Segment Start: Collected material

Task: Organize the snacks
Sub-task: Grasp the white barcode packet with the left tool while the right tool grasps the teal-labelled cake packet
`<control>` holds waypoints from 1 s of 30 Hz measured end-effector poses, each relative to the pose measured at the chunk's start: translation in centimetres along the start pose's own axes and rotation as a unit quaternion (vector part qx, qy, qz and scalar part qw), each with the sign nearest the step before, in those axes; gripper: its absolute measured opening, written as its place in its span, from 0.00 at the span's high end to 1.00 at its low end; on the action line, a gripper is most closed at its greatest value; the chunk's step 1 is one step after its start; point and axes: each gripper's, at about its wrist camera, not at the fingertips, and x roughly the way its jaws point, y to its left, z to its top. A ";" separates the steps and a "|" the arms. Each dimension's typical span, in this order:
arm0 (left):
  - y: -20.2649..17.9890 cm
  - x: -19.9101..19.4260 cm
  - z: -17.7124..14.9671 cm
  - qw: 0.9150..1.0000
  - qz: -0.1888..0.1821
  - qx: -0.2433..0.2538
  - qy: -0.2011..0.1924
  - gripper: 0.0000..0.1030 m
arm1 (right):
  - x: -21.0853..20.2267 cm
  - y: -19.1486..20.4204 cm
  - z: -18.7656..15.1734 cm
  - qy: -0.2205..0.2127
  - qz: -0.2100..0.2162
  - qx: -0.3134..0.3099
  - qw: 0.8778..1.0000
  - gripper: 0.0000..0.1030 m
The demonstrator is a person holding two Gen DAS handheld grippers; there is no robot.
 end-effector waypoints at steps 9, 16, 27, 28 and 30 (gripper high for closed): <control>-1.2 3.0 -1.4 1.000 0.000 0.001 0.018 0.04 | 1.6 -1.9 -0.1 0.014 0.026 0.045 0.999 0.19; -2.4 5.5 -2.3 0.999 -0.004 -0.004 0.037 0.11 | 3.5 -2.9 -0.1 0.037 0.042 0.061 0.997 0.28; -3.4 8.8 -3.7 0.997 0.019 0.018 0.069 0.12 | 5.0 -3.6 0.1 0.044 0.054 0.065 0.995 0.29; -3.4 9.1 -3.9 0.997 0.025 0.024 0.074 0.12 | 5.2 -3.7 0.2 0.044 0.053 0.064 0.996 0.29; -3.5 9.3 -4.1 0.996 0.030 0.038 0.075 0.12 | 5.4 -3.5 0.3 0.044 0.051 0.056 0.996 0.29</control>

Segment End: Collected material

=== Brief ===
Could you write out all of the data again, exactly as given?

=== Written answer ===
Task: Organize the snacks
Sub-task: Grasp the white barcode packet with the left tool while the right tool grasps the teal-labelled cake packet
`<control>` holds waypoints from 1 s of 30 Hz measured end-effector poses, each relative to the pose measured at the chunk's start: translation in centimetres along the start pose's own axes and rotation as a unit quaternion (vector part qx, qy, qz and scalar part qw), each with the sign nearest the step before, in those axes; gripper: its absolute measured opening, written as its place in its span, from 0.00 at the span's high end to 1.00 at its low end; on the action line, a gripper is most closed at its greatest value; the chunk's step 1 is one step after its start; point and axes: each gripper's, at about its wrist camera, not at the fingertips, and x roughly the way its jaws point, y to its left, z to its top. A ";" separates the steps and a "|" the arms. Each dimension's typical span, in this order:
arm0 (left):
  - y: -20.2649..17.9890 cm
  - x: -19.9101..19.4260 cm
  - z: -17.7124..14.9671 cm
  - qw: 0.9150..1.0000
  - qz: -0.1888..0.1821
  - qx: -0.2433..0.2538
  - qy: -0.2011..0.1924
  - gripper: 0.0000..0.1030 m
arm1 (right):
  - x: -21.0853..20.2267 cm
  - y: -19.1486..20.4204 cm
  - z: -18.7656..15.1734 cm
  - qy: -0.2205..0.2127
  - qz: -0.2100..0.2162
  - qx: -0.3134..0.3099
  - qw: 0.8778..1.0000
  - gripper: 0.0000..0.1030 m
The demonstrator is a person holding two Gen DAS handheld grippers; there is no robot.
 end-effector waypoints at steps 9, 16, 27, 28 and 30 (gripper high for closed): <control>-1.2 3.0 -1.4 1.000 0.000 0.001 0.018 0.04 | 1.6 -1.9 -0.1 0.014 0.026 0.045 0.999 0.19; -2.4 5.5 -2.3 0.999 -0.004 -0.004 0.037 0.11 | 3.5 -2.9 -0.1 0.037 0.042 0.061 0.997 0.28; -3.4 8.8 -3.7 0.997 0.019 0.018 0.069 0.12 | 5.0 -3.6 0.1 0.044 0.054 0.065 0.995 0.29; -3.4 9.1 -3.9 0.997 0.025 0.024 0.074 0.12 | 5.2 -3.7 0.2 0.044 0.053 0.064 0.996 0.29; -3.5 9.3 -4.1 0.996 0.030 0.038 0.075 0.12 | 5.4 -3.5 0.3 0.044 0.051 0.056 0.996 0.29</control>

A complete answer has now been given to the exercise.